Haşdeu, the son of A. Khyzhdeu (Haşdeu), was a professor at the University of Bucharest from 1874 to 1900. He was a member of the Rumanian Academy of Sciences and belonged to various learned societies in Russia, France, the USA, Serbia, Bulgaria, and Turkey.

Haşdeu studied at the University of Kharkov in 1855 and 1856. In 1857 he emigrated to Jassy (Iaşi), and in 1863 he moved to Bucharest. He published and served as editor in chief of more than ten literary and sociopolitical newspapers and journals, including the influential progressive journal Columna lui Traian (1870–77, 1882–83).

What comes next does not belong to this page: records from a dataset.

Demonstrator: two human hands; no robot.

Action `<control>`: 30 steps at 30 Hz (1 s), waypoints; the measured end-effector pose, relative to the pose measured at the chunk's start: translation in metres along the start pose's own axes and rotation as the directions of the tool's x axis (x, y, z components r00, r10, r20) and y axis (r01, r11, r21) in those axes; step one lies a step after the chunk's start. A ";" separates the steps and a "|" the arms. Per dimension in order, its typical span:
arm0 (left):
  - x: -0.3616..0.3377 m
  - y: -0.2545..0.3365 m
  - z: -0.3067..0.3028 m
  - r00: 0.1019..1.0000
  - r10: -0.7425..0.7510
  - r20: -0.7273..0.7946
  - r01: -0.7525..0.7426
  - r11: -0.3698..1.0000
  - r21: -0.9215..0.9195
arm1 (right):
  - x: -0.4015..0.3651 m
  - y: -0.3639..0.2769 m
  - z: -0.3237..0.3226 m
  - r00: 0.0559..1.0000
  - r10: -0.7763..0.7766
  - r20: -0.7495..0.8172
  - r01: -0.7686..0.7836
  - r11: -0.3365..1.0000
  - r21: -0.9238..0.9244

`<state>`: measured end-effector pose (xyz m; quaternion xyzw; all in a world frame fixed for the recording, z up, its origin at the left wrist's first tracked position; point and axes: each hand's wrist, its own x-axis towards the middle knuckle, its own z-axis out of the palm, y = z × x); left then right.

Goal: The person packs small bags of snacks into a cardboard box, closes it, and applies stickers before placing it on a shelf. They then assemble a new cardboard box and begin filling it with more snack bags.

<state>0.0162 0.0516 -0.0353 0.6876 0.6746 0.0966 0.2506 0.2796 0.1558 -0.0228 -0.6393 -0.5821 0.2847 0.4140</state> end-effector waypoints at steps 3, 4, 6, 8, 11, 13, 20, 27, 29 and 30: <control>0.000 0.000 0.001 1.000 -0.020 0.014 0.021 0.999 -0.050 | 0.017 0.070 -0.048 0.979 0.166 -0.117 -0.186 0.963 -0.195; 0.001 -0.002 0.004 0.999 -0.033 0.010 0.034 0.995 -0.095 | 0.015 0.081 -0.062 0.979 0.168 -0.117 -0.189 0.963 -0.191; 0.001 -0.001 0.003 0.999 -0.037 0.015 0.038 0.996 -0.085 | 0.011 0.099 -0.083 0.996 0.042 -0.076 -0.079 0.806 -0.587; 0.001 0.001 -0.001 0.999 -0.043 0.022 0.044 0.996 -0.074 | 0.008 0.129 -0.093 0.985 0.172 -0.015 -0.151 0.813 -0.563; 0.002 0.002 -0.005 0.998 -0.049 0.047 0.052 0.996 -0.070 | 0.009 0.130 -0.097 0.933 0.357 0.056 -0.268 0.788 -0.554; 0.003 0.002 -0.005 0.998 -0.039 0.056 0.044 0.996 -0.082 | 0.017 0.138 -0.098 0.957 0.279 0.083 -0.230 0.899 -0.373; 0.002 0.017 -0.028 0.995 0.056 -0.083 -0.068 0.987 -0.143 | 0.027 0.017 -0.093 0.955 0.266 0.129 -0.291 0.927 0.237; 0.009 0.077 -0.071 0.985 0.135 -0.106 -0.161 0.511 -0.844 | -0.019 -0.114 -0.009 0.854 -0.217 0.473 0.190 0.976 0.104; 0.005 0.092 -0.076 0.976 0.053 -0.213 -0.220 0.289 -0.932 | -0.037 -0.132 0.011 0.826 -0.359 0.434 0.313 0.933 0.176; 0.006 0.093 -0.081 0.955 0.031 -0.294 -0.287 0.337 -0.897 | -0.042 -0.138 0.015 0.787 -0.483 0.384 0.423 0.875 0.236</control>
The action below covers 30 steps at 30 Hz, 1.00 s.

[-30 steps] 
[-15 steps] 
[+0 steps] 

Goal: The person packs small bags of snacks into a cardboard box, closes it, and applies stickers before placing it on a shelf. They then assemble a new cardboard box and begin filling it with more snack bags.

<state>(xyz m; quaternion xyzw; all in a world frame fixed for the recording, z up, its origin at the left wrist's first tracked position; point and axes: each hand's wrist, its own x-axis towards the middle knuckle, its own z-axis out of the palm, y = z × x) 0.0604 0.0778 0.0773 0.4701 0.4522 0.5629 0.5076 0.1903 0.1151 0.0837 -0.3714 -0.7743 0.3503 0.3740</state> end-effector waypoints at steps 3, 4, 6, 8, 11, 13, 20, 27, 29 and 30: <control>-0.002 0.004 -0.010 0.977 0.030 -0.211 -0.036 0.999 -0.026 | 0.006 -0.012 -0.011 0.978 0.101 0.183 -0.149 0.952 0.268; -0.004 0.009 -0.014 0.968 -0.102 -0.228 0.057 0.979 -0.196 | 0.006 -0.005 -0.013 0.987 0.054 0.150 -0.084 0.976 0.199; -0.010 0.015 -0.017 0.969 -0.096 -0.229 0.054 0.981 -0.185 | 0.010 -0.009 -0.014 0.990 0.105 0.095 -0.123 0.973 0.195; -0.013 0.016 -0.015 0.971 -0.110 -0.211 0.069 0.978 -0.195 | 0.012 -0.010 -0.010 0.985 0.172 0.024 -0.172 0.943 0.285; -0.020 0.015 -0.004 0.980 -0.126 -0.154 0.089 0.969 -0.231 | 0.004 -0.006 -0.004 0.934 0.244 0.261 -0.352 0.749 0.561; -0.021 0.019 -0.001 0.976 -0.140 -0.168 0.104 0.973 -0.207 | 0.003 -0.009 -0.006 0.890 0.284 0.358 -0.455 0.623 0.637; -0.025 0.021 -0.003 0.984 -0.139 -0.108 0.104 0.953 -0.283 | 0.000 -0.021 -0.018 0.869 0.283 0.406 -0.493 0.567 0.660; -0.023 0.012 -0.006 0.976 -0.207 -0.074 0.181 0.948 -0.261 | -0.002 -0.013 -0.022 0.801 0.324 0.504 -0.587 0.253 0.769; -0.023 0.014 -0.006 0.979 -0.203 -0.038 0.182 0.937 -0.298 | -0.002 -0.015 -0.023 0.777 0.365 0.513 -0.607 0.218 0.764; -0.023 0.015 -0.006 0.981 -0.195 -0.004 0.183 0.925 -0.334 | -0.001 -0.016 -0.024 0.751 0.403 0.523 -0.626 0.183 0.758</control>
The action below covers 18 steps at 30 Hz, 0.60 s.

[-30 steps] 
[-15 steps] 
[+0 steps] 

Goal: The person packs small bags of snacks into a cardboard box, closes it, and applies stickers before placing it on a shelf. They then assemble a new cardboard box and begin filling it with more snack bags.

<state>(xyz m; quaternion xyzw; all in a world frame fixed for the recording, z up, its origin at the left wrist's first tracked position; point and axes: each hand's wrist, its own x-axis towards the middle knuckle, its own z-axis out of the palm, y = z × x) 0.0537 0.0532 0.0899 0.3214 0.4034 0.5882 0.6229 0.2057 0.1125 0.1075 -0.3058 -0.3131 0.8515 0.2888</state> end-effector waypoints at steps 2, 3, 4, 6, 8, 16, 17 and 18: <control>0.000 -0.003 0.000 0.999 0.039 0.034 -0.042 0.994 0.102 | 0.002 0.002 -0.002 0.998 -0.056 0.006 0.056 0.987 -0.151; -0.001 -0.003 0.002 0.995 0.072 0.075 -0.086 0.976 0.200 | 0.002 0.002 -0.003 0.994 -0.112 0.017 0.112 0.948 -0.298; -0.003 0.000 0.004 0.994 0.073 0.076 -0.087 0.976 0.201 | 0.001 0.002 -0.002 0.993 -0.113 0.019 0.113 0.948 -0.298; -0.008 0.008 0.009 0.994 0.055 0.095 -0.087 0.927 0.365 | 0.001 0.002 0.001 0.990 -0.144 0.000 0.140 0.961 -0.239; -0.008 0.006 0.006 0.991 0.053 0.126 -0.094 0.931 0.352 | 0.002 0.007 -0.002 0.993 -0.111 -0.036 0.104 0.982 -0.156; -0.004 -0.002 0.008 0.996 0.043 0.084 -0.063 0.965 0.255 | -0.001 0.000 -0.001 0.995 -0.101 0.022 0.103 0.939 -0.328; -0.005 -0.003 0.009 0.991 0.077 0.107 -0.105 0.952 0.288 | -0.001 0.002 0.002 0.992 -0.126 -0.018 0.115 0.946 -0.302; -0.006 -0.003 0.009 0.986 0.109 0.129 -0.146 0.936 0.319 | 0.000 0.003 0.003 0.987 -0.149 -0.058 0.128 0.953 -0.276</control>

Haşdeu holds a significant place in the history of Rumanian and Moldavian literature as the author of the historical drama Răzvan and Vidra (1867) and the novel Fate (1864). His other important works include a fictional monograph about the Moldavian hospodar John the Terrible (1865; Russian translation, 1959), the satiric novella Little One (1863), the comedy The Three Eastern Musketeers (1878), and the collection of patriotic lyric verse Poems (1873).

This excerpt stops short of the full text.